Il 7 ottobre 2023, Hamas ha lanciato un attacco senza precedenti contro Israele, segnando un’altra drammatica escalation nel conflitto israelo-palestinese. L’offensiva è stata accuratamente pianificata e ha visto l’uso di vari mezzi di attacco. La risposta israeliana è stata immediata e intensa, con l’annuncio di aver colpito obiettivi militari di Hamas nella Striscia di Gaza. Il premier israeliano Benjamin Netanyahu ha dichiarato lo stato di guerra e ha ordinato all’esercito di rispondere con irruenza e un’ampiezza mai vista prima. L’attacco ha provocato una grave crisi umanitaria, con migliaia di morti, sfollati e la distruzione di infrastrutture a Gaza, sollevando interrogativi sulla capacità dell’esercito israeliano di proteggere i propri cittadini e accuse di tentato genocidio da parte di una buona fetta dell’opinione internazionale.
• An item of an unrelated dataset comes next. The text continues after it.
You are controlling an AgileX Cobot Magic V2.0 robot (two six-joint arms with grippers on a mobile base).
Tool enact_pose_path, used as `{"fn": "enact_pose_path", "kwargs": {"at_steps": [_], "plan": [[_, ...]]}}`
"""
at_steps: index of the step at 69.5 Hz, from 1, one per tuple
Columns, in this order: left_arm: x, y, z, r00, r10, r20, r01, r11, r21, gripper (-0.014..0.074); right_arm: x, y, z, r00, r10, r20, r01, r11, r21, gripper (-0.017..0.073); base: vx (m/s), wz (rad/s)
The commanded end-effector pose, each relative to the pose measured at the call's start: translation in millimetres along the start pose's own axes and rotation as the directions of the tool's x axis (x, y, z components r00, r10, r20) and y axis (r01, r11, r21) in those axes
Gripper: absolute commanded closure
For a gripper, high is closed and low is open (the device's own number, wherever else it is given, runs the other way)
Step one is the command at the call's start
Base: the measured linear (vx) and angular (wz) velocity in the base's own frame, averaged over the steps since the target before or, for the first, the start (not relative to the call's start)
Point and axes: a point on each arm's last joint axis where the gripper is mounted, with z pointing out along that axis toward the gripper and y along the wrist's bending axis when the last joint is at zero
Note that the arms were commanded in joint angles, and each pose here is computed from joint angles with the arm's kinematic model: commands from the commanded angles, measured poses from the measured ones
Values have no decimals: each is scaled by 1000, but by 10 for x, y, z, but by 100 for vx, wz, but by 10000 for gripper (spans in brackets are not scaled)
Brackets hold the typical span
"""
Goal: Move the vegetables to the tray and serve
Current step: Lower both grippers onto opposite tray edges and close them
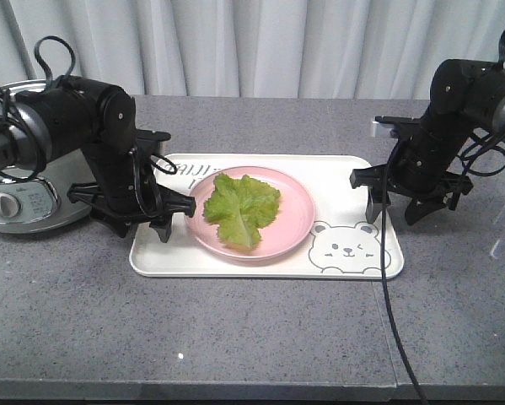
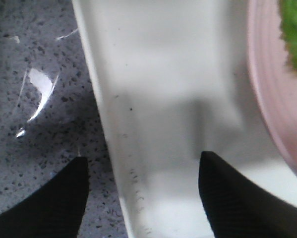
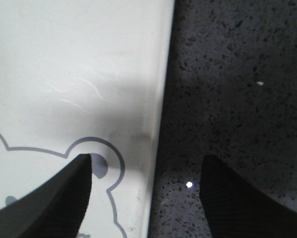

La Speranza di un Futuro Diverso

Stessa storia, stesso film, ma contesto diverso. Sarà anche lo stesso finale? Un finale senza fine. Una storia di sangue e vendetta che infesta le strade, le menti e le anime di due popoli in un loop eterno di violenza. Questa riflessione porta con sé molte domande, ma fondamentali rimangono: esiste un limite, un livello di violenza oltre il quale si può rompere questo loop? Chi lo stabilisce il limite?

Purtroppo nella nostra storia non vi è alcun regista che possa riscrivere questa realtà e porre quel limite; sicuramente non vi sarà mai la possibilità di riscrivere il passato. Ma forse un limite esiste e potrebbe trovarsi nella comunità internazionale: che dopo tanti negoziati e critiche, con quattordici voti a favore e l’astensione degli Stati Uniti, il 25 marzo 2024, tramite il Consiglio di Sicurezza delle Nazioni Unite ha adottato una risoluzione che prevede un cessate il fuoco temporaneo nel conflitto tra Israele e Hamas.

In questo intricato intreccio di storia e narrazione, dove la vendetta sembra essere l’unica protagonista, emerge tuttavia una tenue luce di speranza.

La risoluzione del Consiglio di Sicurezza non è solo un documento, ma un simbolo di ciò che la comunità internazionale può ottenere quando si unisce per un obiettivo comune, quando urla a gran voce per i suoi diritti, quando la pressione dal basso è così alta che può solo cambiare la Storia. Il cessate il fuoco temporaneo è una piccola luce nell’oscurità, un momento di respiro, un respiro affannoso, per niente diverso dal finale di “Munich”. Un falso finale.

Oltre che una riflessione, Spielberg vuole farci vedere quello che era un suo desiderio ed un invito, cioè a cambiare quel finale che così tante volte siamo stati costretti a guardare. È un promemoria che, anche nelle ore più buie, la speranza di un futuro migliore rimane accesa, alimentata dalla volontà di coloro che scelgono di agire non per vendetta, ma per giustizia e pace. Forse, allora, il finale di questa storia potrebbe essere diverso. Non un epilogo scritto con il sangue e la vendetta, ma un nuovo capitolo di comprensione e coesistenza.